Exercise objective: Select all lines holding the word "cardboard" from the entries that follow.
*** Records provided Section Begins ***
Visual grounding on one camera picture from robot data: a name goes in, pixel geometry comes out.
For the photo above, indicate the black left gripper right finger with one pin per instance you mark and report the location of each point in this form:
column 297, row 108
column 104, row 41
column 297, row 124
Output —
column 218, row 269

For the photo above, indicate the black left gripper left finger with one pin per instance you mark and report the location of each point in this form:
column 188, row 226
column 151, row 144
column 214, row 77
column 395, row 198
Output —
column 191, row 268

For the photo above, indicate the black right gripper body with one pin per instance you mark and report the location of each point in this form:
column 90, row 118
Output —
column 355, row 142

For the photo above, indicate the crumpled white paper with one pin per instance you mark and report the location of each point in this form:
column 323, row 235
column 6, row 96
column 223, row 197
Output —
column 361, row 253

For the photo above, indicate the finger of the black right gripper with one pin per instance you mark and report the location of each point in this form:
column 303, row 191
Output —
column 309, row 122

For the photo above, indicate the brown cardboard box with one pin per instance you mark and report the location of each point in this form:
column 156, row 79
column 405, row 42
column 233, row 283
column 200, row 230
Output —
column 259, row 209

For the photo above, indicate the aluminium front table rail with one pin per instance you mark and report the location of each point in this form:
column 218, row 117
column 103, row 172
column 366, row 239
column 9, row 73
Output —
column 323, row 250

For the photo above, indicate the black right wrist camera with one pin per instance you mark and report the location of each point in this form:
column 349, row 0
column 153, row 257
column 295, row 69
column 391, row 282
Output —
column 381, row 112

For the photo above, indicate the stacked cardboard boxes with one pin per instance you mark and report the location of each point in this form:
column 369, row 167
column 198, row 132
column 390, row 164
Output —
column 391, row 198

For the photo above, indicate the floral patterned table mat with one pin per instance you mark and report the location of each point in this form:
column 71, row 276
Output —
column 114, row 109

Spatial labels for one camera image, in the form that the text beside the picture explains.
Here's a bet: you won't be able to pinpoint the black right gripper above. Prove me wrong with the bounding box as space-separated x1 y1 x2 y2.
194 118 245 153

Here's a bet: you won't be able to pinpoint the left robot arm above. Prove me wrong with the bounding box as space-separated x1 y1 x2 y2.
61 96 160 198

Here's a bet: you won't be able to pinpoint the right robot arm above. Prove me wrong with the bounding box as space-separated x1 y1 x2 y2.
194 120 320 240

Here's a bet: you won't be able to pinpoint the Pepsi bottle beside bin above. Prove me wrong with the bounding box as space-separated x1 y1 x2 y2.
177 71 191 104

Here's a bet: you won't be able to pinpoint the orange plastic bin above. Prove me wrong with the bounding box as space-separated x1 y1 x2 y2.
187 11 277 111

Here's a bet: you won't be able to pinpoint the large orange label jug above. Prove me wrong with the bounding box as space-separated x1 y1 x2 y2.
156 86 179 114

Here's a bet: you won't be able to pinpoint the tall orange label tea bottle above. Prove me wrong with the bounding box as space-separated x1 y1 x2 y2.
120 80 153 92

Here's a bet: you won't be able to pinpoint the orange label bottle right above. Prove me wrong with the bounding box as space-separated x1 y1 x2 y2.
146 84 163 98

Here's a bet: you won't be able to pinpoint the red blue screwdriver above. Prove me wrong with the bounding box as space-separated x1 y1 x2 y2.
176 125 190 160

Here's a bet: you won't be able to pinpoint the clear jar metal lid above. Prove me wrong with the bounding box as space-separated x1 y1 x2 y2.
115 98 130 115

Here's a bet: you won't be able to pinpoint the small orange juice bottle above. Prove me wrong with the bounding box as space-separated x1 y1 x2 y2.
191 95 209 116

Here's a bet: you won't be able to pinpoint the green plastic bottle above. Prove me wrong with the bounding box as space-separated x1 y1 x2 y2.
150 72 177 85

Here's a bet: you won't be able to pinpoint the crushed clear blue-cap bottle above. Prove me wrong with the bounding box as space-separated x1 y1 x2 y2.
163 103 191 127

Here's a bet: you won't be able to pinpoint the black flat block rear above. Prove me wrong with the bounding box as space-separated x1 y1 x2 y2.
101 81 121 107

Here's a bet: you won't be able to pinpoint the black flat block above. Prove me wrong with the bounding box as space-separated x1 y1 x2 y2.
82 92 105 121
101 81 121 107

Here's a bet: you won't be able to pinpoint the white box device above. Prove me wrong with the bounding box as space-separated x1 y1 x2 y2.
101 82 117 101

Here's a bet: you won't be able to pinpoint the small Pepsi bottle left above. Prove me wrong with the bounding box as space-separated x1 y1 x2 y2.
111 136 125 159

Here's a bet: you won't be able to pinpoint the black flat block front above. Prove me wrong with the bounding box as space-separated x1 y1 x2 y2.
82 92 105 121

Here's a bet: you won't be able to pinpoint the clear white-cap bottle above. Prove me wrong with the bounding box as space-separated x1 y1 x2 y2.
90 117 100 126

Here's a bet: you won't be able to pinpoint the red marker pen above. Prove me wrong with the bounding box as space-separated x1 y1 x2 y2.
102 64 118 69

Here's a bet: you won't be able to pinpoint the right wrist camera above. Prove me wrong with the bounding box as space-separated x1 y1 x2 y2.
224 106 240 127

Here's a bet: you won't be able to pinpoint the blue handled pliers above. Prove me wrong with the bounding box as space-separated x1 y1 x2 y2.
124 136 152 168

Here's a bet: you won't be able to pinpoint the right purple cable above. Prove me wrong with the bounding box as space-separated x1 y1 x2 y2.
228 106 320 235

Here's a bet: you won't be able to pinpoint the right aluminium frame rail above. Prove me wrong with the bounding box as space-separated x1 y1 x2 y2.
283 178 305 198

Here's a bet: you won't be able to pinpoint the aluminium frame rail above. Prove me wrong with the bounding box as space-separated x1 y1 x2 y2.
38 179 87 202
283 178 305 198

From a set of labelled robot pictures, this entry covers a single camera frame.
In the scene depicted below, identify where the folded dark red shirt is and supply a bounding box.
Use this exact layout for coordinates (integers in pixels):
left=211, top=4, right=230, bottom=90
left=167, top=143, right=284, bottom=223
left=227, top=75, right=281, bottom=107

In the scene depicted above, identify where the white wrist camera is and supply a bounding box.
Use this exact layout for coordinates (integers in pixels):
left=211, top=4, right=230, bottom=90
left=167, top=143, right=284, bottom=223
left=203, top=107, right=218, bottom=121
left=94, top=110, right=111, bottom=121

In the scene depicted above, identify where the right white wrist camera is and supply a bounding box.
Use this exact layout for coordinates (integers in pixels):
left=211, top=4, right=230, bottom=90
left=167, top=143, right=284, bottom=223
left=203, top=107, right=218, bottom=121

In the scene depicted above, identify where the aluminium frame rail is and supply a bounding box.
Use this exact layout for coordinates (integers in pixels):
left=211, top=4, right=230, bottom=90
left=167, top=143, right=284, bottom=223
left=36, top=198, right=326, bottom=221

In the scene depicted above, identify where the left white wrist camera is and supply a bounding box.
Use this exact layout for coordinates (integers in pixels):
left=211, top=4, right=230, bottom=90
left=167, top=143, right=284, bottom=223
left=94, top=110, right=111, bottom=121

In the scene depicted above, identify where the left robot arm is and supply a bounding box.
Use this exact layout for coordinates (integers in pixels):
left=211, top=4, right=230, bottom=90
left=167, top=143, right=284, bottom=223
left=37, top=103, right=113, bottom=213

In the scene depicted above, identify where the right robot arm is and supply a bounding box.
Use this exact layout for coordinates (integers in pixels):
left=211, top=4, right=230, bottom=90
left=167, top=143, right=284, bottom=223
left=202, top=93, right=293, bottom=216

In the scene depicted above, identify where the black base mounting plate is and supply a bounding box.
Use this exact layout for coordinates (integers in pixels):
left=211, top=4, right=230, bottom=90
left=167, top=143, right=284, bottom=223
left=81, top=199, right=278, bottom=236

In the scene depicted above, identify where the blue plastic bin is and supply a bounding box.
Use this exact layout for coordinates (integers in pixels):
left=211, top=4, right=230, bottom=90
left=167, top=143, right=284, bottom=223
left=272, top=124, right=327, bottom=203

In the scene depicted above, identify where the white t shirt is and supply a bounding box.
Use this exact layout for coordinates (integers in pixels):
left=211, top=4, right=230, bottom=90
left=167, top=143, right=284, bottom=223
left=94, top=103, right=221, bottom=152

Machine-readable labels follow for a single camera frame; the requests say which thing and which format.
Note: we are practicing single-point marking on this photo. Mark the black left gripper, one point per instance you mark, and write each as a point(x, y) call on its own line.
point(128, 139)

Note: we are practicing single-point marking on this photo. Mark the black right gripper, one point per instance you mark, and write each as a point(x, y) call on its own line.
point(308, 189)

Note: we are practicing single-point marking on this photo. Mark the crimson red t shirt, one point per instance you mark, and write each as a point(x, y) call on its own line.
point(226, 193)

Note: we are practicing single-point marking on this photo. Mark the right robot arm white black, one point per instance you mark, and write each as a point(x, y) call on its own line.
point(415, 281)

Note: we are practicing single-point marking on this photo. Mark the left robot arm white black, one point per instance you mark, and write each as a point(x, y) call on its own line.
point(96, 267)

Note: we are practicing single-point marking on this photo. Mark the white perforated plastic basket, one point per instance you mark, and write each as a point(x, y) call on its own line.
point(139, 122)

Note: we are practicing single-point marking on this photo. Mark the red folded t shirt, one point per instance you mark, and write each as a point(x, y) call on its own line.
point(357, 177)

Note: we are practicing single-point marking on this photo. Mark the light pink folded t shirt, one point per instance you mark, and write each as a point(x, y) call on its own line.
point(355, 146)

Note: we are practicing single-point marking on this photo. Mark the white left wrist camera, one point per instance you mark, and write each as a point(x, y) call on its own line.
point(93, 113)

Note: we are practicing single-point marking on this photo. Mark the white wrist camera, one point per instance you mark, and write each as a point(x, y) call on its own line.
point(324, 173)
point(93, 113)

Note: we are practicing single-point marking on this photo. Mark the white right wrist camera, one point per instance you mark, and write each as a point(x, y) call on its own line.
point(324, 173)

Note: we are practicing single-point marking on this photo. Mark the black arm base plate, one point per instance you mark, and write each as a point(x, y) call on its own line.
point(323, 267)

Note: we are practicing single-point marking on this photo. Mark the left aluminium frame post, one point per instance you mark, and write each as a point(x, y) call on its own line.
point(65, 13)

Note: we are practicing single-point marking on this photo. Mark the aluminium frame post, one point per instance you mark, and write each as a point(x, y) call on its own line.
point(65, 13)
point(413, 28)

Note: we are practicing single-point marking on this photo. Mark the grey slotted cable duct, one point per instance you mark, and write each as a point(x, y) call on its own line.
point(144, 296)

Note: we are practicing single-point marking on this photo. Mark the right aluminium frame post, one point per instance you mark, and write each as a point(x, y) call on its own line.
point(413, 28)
*** Records provided Section Ends ***
Answer area:
For the photo above, indicate the brown cardboard box with one pin per instance you mark and report the location of each point in this form:
For the photo above, indicate the stacked cardboard boxes with one pin per instance you mark and report the location of each point in this form:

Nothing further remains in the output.